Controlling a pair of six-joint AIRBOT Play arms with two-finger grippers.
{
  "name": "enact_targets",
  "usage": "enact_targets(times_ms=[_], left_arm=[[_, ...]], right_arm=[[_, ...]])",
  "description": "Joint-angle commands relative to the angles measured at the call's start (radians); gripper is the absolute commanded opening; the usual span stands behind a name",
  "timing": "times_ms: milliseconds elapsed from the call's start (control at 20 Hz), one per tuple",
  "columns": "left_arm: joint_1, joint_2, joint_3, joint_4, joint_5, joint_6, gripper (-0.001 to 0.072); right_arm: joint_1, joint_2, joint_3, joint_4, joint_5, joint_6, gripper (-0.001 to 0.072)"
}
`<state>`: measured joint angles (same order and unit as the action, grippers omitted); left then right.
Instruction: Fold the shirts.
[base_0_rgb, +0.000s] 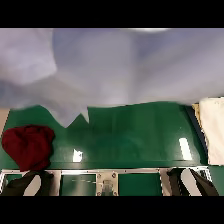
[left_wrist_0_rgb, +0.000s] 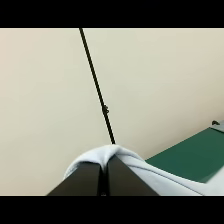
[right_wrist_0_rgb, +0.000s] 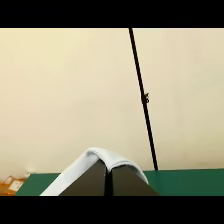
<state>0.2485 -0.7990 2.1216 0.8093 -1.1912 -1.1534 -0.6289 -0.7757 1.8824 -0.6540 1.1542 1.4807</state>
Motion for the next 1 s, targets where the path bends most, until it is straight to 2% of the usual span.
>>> enact_targets(times_ms=[0, 150, 250, 400, 500, 650, 750, 850, 950], left_arm=[[0.0, 0.015, -0.066, -0.006, 0.022, -0.009, 0.002], [0.0, -0.037, -0.253, -0.054, 0.01, -0.008, 0.002], [-0.001, -0.121, -0.39, -0.12, -0.014, -0.001, 0.002], [-0.054, -0.311, -0.581, -0.174, 0.018, 0.087, 0.002], [-0.135, -0.468, -0.667, -0.173, 0.076, 0.147, 0.002], [-0.217, -0.724, -0.689, -0.151, 0.205, 0.158, 0.002], [-0.218, -0.847, -0.689, -0.187, 0.29, 0.105, 0.002], [-0.207, -0.908, -0.689, -0.251, 0.367, 0.102, 0.002], [-0.207, -0.915, -0.684, -0.253, 0.444, 0.114, 0.002]], right_arm=[[-0.015, 0.013, -0.033, -0.034, -0.022, 0.012, 0.0011], [-0.003, -0.036, -0.22, -0.005, -0.015, -0.007, 0.0011], [0.077, -0.082, -0.392, -0.001, -0.056, -0.074, 0.0011], [0.236, -0.208, -0.622, -0.017, -0.221, -0.166, 0.0011], [0.299, -0.345, -0.711, -0.019, -0.331, -0.184, 0.0011], [0.343, -0.603, -0.72, -0.014, -0.442, -0.184, 0.0011], [0.348, -0.756, -0.684, 0.001, -0.474, -0.184, 0.0011], [0.348, -0.882, -0.62, 0.019, -0.473, -0.184, 0.0011], [0.348, -0.967, -0.551, 0.038, -0.474, -0.184, 0.0011]])
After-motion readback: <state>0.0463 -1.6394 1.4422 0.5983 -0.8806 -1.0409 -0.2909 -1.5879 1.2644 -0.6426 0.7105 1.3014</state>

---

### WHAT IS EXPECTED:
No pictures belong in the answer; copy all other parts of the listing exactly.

### TASK SOLUTION:
Controlling a pair of six-joint AIRBOT Play arms with two-finger grippers.
{
  "name": "enact_targets",
  "usage": "enact_targets(times_ms=[_], left_arm=[[_, ...]], right_arm=[[_, ...]])",
  "description": "Joint-angle commands relative to the angles measured at the call's start (radians); gripper is the absolute commanded opening; the usual span stands behind a name",
  "timing": "times_ms: milliseconds elapsed from the call's start (control at 20 Hz), one per tuple",
  "columns": "left_arm: joint_1, joint_2, joint_3, joint_4, joint_5, joint_6, gripper (-0.001 to 0.072); right_arm: joint_1, joint_2, joint_3, joint_4, joint_5, joint_6, gripper (-0.001 to 0.072)"
}
`<state>`: measured joint angles (same order and unit as the action, grippers omitted); left then right.
Instruction: Fold the shirts.
[base_0_rgb, +0.000s] 
[left_wrist_0_rgb, +0.000s] 
[right_wrist_0_rgb, +0.000s] 
<state>0.2485 -0.7990 2.1216 0.8093 -1.1912 -1.1534 -0.6289 -0.7757 1.8824 -0.6540 1.1542 1.4807</state>
Motion for the next 1 s, targets where the path bends most, until it is straight to 2% of the usual span.
>>> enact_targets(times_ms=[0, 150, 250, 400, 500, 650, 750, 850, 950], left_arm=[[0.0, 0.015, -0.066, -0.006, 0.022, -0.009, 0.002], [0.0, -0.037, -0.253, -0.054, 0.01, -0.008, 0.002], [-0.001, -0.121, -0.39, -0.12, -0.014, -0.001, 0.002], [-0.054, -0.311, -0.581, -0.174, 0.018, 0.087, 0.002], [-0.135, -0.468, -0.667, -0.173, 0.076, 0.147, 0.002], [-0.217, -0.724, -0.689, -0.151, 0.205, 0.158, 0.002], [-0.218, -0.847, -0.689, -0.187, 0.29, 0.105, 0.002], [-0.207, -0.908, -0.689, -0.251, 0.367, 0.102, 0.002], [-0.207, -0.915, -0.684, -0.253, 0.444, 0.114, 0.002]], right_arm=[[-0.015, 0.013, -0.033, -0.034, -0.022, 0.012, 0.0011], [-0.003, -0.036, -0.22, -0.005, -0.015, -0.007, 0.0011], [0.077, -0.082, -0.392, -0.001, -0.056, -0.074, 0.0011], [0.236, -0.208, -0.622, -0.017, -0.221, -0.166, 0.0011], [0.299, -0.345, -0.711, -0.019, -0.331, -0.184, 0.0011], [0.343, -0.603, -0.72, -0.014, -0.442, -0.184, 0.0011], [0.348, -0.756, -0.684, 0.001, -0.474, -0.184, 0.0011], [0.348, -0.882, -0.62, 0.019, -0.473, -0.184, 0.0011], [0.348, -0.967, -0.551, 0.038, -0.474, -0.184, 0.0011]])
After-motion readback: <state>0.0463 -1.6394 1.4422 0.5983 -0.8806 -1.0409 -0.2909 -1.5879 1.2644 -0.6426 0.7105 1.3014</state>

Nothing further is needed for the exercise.